Civil society groups and others have expressed shock at İnandı’s forcible transfer to Turkey amid concern that the Kyrgyz government failed to thoroughly investigate his disappearance. There have been questions over the impartiality of Kyrgyz law enforcement in this case, specifically the State Committee on National Security, following allegations by Turkish media that Kyrgyz authorities were complicit in İnandı’s enforced disappearance.
This was complicated by news on June 16 that the State Committee had not been investigating İnandı’s abduction, but rather his Kyrgyz citizenship. Although on June 1, President Japarov instructed Kyrgyz police and the State Committee on National Security to intensify the search for İnandı, on June 24 the Bishkek Prosecutor General’s Office confirmed to the legal team for İnandı’s wife, Reyhan İnandı, that the committee had not been part of the investigative working group.
“Over the past five years, scores of men alleged by the Turkish authorities to have links with the Gülen movement, living in countries around the world, have been arbitrarily detained and forcibly returned to Turkey,” the rights watchdog said. “There they are incarcerated on bogus terrorism charges in violation of due process rights and international law protecting basic rights including to liberty and security, a fair trial, and freedoms of opinion, expression, and association.”
In several of these cases the UN Working Group on Arbitrary Detention (WGAD) concluded that the arrest, detention and forced transfer to Turkey of Turkish nationals were arbitrary and in violation of international human rights norms and standards.
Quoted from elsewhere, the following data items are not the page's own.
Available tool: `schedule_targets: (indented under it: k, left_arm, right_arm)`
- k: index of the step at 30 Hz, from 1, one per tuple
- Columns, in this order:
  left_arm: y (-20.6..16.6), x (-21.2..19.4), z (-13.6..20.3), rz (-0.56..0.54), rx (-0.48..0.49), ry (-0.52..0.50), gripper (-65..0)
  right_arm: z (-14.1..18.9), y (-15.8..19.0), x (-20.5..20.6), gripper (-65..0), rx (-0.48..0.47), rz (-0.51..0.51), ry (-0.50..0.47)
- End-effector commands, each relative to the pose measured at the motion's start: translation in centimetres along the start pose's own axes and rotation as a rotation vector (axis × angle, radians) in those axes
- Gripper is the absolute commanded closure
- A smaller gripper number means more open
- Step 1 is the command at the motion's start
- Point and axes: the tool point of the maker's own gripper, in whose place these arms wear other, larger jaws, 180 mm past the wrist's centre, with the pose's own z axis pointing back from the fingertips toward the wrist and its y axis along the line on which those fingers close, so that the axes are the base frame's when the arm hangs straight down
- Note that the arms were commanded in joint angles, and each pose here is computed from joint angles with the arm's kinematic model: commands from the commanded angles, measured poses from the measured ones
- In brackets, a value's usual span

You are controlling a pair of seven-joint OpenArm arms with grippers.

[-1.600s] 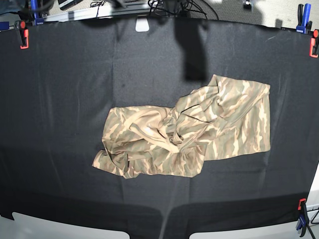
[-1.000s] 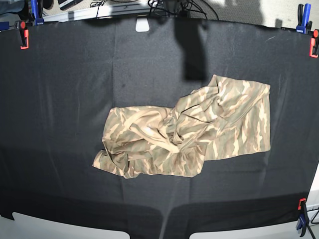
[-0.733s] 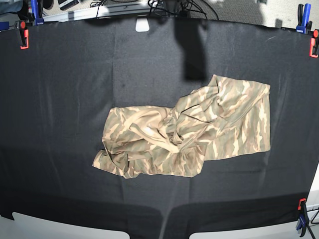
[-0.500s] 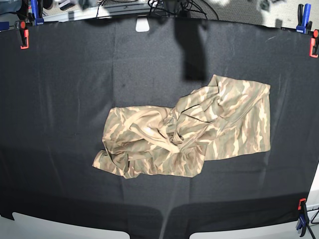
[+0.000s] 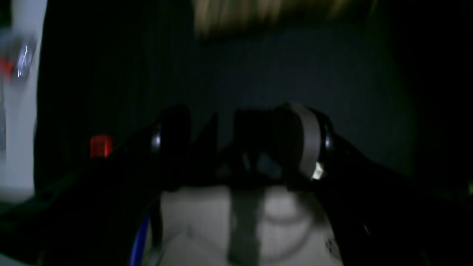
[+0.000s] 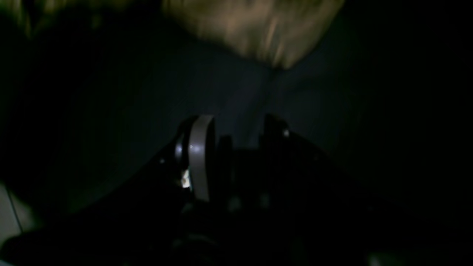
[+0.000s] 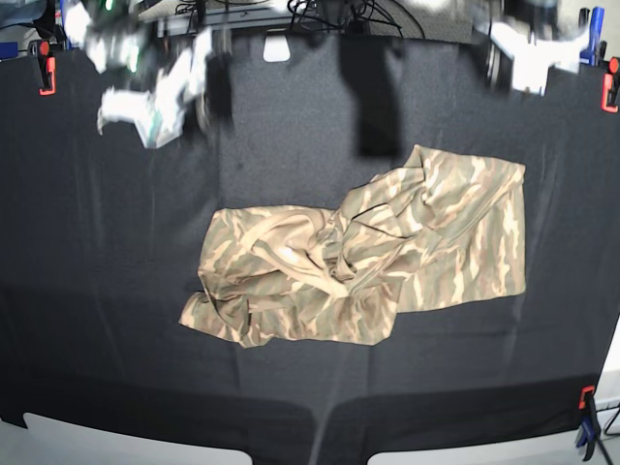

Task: Layout the t-shirt on the table in an organized manner, then fold the t-shirt properly
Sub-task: 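Lower the right gripper onto the crumpled camouflage t-shirt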

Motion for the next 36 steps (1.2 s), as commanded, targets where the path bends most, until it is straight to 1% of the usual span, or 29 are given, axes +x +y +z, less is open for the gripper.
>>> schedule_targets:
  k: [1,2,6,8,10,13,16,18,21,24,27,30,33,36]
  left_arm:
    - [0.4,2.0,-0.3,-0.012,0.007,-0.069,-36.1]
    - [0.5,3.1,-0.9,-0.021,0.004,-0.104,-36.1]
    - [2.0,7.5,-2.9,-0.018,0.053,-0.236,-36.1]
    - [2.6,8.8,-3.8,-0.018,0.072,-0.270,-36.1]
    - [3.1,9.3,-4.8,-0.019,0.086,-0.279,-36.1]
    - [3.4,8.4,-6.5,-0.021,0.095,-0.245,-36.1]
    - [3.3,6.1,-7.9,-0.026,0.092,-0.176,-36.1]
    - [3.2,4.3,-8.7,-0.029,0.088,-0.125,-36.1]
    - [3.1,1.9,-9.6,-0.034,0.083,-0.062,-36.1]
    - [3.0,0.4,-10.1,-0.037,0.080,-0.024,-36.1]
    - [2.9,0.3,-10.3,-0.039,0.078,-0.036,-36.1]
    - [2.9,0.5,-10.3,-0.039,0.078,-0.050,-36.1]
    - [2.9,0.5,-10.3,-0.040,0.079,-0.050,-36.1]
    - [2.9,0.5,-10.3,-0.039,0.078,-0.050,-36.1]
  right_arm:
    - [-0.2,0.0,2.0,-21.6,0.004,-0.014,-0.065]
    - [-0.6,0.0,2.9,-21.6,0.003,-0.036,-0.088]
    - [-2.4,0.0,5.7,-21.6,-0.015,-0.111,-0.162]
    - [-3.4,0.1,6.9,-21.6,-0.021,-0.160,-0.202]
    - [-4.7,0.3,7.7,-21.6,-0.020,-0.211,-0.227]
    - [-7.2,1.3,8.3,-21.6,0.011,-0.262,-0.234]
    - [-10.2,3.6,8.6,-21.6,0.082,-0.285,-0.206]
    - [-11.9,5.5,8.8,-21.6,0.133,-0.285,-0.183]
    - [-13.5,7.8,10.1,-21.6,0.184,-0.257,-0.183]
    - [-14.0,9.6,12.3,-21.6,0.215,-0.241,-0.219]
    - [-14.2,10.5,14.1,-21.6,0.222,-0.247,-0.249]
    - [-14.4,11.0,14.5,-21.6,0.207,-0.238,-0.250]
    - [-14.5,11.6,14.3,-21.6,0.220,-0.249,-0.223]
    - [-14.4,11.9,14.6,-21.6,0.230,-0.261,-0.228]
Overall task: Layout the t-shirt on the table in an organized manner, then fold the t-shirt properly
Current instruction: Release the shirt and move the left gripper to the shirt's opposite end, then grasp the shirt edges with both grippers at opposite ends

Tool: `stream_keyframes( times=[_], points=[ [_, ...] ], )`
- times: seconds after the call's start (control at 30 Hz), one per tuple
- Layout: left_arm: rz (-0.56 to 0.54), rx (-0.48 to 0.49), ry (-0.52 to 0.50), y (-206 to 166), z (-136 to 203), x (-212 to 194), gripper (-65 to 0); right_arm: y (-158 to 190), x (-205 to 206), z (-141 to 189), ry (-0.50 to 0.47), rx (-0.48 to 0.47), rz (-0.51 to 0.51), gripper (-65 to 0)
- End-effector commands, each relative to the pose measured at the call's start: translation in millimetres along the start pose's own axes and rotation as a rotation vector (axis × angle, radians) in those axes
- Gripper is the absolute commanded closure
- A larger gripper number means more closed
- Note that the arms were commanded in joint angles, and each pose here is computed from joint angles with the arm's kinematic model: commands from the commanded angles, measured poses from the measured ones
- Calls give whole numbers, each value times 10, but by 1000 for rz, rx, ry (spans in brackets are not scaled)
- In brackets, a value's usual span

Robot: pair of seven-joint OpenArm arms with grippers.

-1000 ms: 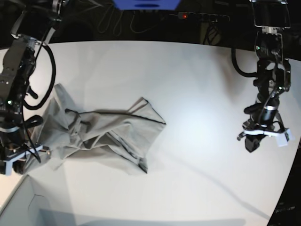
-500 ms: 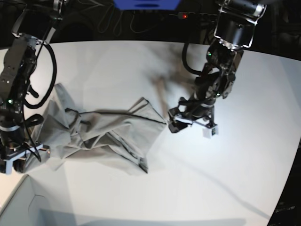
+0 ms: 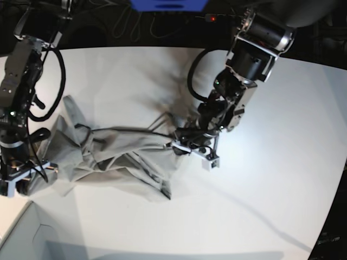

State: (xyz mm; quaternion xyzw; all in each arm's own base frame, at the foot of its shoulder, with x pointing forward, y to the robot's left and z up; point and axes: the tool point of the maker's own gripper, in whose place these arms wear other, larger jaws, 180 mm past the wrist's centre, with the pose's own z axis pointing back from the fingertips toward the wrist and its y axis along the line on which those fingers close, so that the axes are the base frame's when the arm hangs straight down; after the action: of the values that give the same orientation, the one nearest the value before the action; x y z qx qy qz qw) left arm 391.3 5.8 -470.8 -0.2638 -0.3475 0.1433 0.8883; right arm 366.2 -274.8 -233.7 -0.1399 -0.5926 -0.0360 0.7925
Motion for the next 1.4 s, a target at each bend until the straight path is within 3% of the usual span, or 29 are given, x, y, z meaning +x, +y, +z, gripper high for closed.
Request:
stream_keyframes(
  times=[0.0,0.1,0.2,0.4,0.57,0.7,1.0,1.07,1.23,1.37],
  points=[
    [-11,9,-24,39,8,148,0,-37,203,7,-66,-7,10,0],
    [-34,33,-67,225,104,388,-15,-37,203,7,-66,-7,10,0],
    [-40,19,-186,304,334,874,0,-31,198,4,-64,-5,10,0],
    [-38,10,-486,525,1193,1801,0,3,231,-5,-72,2,1,0],
    [-92,32,-623,665,1781,2164,0,149,289,-34,-84,37,7,0],
    [-91,68,-604,849,1951,1903,0,228,164,-37,-49,58,15,0],
    [55,201,-380,1481,1710,811,-6,317,-527,-206,133,84,-8,0],
    [61,206,-350,1497,1700,662,-50,327,-603,-212,153,87,-8,0],
    [59,202,-314,1463,1728,444,-247,339,-716,-210,182,91,-8,0],
    [37,171,-346,1323,1863,501,-321,482,-734,-185,188,182,44,-6]
  ],
)
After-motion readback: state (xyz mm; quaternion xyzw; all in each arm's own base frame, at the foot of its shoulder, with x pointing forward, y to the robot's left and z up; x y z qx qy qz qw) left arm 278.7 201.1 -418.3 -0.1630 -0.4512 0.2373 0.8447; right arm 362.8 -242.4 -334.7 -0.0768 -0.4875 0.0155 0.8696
In an enforced disappearance, a person is deprived of their liberty by or with the acquiescence of, agents of the state but their detention is either denied or their whereabouts is concealed, in violation of legal protections against such egregious forms of arbitrary detention. As has happened in the other such cases, there are serious and credible concerns that İnandı, already arbitrarily detained, will face prolonged unlawful pretrial detention and an unfair trial.
“The Turkish government should immediately disclose where İnandı is held in Turkey and secure his immediate release,” Williamson said. “So long as he remains in detention, he should receive a full and thorough medical examination from an independent medic in a hospital without the presence of security officials and be granted urgent access to a lawyer of his choice with a view to his prompt appearance before a judge. Kyrgyzstan should take steps to ensure the safety and protect the human rights of its citizen and hold accountable all those who bear responsibility for his abduction, enforced disappearance, and unlawful removal to Turkey.”
A recent report by Freedom House on global transnational repression also revealed the intensity, geographic reach and suddenness of the Turkish government’s campaign targeting dissidents abroad, noting that Turkey has become number one among countries that have conducted renditions from host states since 2014.
According to recent official statements by its interior ministry, Turkey has sent 800 extradition requests to 105 countries since the attempt, and more than 110 alleged members of the movement have been brought back to Turkey as part of the government’s global campaign.